The infection of the lungs with SARS-CoV-2 causes an epithelial disruption in the gas exchange areas and the associated airways (Fanos et al. 2020). Epithelial cells of the alveoli with angiotensin-converting enzyme 2 (ACE2) receptor serve as the binding site for SARS and SARS-CoV-2.
The concentration of pro-inflammatory cytokines [Interferon gamma-induced protein 10 (IP-10); monocyte chemoattractant protein 1 (MCP1) and Interleukin 8 (IL-8)] (Sinha et al. 2020). Overproduction of cytokines and chemokines, activation of T helper cell-mediated immunity, and host inflammatory response was observed during the acute phase of SARS and SARS-CoV-2 infection (Qian et al. 2013).
Recent studies suggest that the involvement of the gut in COVID-19 is even greater and more prolonged compared with the lung (Xu et al. 2020). Strikingly, it has been reported that probiotics show significant microbial inhibitory properties through alveolar macrophage, neutrophils, natural killer cells, and increased levels of pro-inflammatory cytokines like TNF-α and IL-6 in the lung (Dumas et al. 2018). In addition, probiotic bacteria can bind the invading virus and inhibit the pathogen-host cell receptor interaction. Therefore, the use of probiotics as medication restricts respiratory viral infections by fortifying the mucosal immunity (Marsland et al. 2015).
Immunomodulatory activities of probiotics
Given the fundamental importance of gut microbiota in influencing lung diseases, the targeted manipulation of gut bacteria using certain dietary supplements, propose a promising therapeutic approach. Emerging studies suggest the use of probiotic bacteria in the treatment or prevention of a wide range of human diseases, medical conditions, and syndromes.
Probiotics are live microorganisms that, when administered in adequate amounts, confer a health benefit to the host (FAO and WHO, UN). Probiotic mechanisms in preventive and therapeutic approaches consist of amending the intestinal microbial communities, immunomodulation, clamping down the pathogens, and protection of the intestinal barrier.
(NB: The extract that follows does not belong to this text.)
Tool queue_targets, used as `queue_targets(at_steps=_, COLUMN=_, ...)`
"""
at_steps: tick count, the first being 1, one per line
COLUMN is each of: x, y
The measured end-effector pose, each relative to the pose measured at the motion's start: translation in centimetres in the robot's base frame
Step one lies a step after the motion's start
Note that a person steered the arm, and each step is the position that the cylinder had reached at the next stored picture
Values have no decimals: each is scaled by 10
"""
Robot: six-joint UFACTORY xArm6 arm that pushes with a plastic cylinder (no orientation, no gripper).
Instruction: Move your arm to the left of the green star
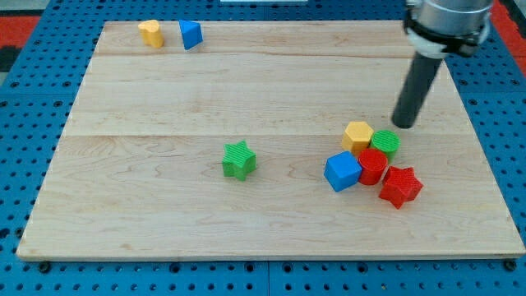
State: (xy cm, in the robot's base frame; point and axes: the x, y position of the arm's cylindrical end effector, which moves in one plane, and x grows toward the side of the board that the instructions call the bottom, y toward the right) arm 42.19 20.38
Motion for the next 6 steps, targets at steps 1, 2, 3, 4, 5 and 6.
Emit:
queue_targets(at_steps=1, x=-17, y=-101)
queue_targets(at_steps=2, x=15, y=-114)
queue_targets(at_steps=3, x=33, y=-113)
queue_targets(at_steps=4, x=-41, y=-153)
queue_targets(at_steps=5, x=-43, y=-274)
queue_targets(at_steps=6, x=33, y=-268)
They have already been used in the treatment of antibiotic-associated diarrhea, inflammatory bowel disease, and different chronic inflammatory diseases (Mortaz et al. 2013).
Immune system modulation is a key factor in the prevention of infectious diseases. Probiotic microbes have demonstrated their ability to stimulate and modulate the immune system and also to reduce inflammation (Hardy et al. 2013). Probiotics are known to decrease the severity of infections in the GI tract and the upper respiratory tract by acting on both the innate and the adaptive immune systems.
Currently, the use of probiotic microorganisms and their metabolic products represents a promising approach for the treatment of viral diseases (Ryan et al. 2015). Colonization of intestinal epithelium by the probiotic bacteria has been shown to reduce the incidences and symptoms of viral respiratory infections.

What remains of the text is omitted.